Each act is a chunk of a different day. Three acts, three days. So much life is crammed into those three days. So much has happened before, so much will happen after. But this snapshot of those three days allows you to see inside these people, and their family, and their relationships. Tucked inside all that are the politics and theology which make them who they are, and put them in opposition with one another. History, knowledge, absence, and time are just a few of the momumental forces boiling away in their blood and their brains, threatening to crush them. The only way to survive is to reach out a hand and hope someone takes it. Some reach out, some don't. Some help, some don't. Chekhov (*good* Chekhov) is sometimes really, really funny. And sometimes really, really sad. And sometimes it's really, really funny, and really, really sad - at the same time. That's what this play is like. It hums with the kind of raw humanity that reminds you why acting is so all-consuming. These performers just leave it all out there on the stage. They deserve every standing ovation they get.
“Because if you have no community you mean nothing, you achieve nothing, you *are* nothing. He believes that. My father. It's paramount. For my sister, too. Somehow, for me, belonging to anything that deeply hasn't been possible. Betrayal's always been my only safety, my only... breathable air."
If you haven't seen "iHo" yet, or want to see it again, Thursday (tonight), there's a deal where you can get a ticket for rush price without standing in the rush line. Call the Guthrie Box Office at 612-377-2224 and quote "A42" to purchase your tickets. (It's good for seats in Areas 2 and 3). You can choose your seat and it's only 20 bucks.
http://www.guthrietheater.org/facebookoffer
If you want to take your chances in the actual rush line, you might land yourself an Area 1 ticket.

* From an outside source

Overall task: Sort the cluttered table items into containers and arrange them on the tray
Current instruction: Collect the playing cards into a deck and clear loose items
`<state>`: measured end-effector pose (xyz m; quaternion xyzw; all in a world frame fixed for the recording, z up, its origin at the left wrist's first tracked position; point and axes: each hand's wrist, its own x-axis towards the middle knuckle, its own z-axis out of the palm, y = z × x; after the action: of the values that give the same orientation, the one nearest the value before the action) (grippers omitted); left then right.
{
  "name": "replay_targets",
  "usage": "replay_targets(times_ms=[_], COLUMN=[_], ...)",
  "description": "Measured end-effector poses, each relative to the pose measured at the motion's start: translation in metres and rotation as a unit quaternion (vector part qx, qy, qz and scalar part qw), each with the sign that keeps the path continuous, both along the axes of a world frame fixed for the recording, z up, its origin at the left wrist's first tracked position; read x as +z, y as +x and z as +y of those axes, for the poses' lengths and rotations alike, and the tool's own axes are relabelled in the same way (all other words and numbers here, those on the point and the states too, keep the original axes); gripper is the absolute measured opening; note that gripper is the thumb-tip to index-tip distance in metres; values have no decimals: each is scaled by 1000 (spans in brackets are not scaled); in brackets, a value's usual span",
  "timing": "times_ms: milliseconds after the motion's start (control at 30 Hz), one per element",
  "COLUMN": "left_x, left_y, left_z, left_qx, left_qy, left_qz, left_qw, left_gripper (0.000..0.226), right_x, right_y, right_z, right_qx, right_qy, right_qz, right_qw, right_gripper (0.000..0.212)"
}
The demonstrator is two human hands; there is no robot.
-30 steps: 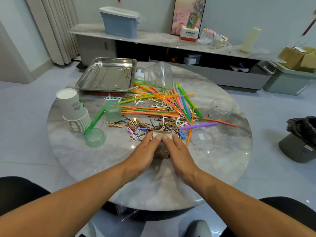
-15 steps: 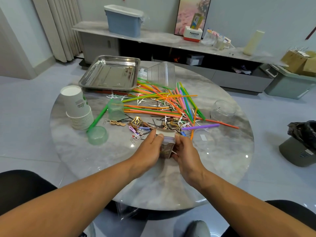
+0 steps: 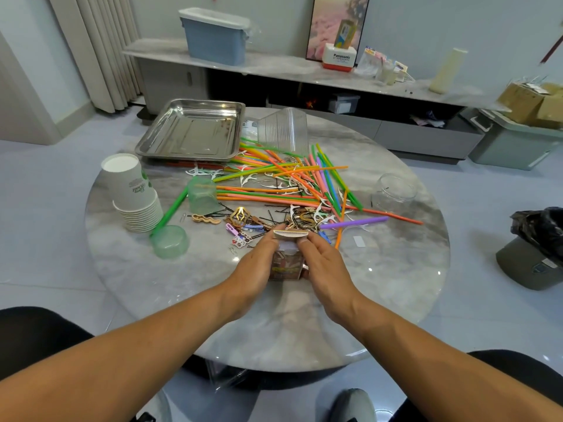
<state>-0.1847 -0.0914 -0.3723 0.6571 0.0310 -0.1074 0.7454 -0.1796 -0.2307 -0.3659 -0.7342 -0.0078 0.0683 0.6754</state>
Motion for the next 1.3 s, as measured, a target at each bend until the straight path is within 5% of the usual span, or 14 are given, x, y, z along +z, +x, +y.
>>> replay_targets(times_ms=[400, 1300], left_x=[-3, -21], left_y=[-8, -4], left_z=[8, 13], left_qx=[26, -6], left_qy=[93, 166], left_qz=[-123, -142], left_qw=[988, 976], left_gripper=[28, 65], right_x=[4, 6], right_y=[3, 2], right_z=[-12, -16], right_qx=[14, -77], right_qy=[-59, -223], right_qz=[-86, -186], right_qw=[994, 954], right_gripper=[25, 12])
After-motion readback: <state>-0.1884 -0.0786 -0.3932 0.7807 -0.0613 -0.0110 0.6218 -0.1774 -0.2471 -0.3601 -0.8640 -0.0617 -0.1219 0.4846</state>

Haven't had to turn anyone away yet, unfortunately. But it's closing in on closing weekend and so that might make things a little tighter. Call ahead to check on availability and when you might want to get there to save a space in line - 612-377-2224. Cash or check only in the rush line, and you don't get to choose your seats, but they want the best seats filled. So you could get a good ticket for not a lot of money going that route. Whatever tickets don't go at full price, will go to the rush line, 15-30 minutes before show time. $20 Sunday through Thursday evenings and matinees, $25 Friday and Saturday
“You love him. You moved out of your cool Upper West Side like ten-room rent-controlled prewar apartment and went to this place where like it was in January something like 23 below in broad daylight for a week. You don't love me that way."
The Guthrie’s world premiere production of Tony Kushner’s “The Intelligent Homosexual’s Guide to Capitalism & Socialism with a Key to the Scriptures” runs through June 28, 2009 on the McGuire Proscenium stage at the Guthrie Theater (818 South Second Street in Minneapolis).
“I can, alone, but. If you kept watch. You. I'd be less afraid."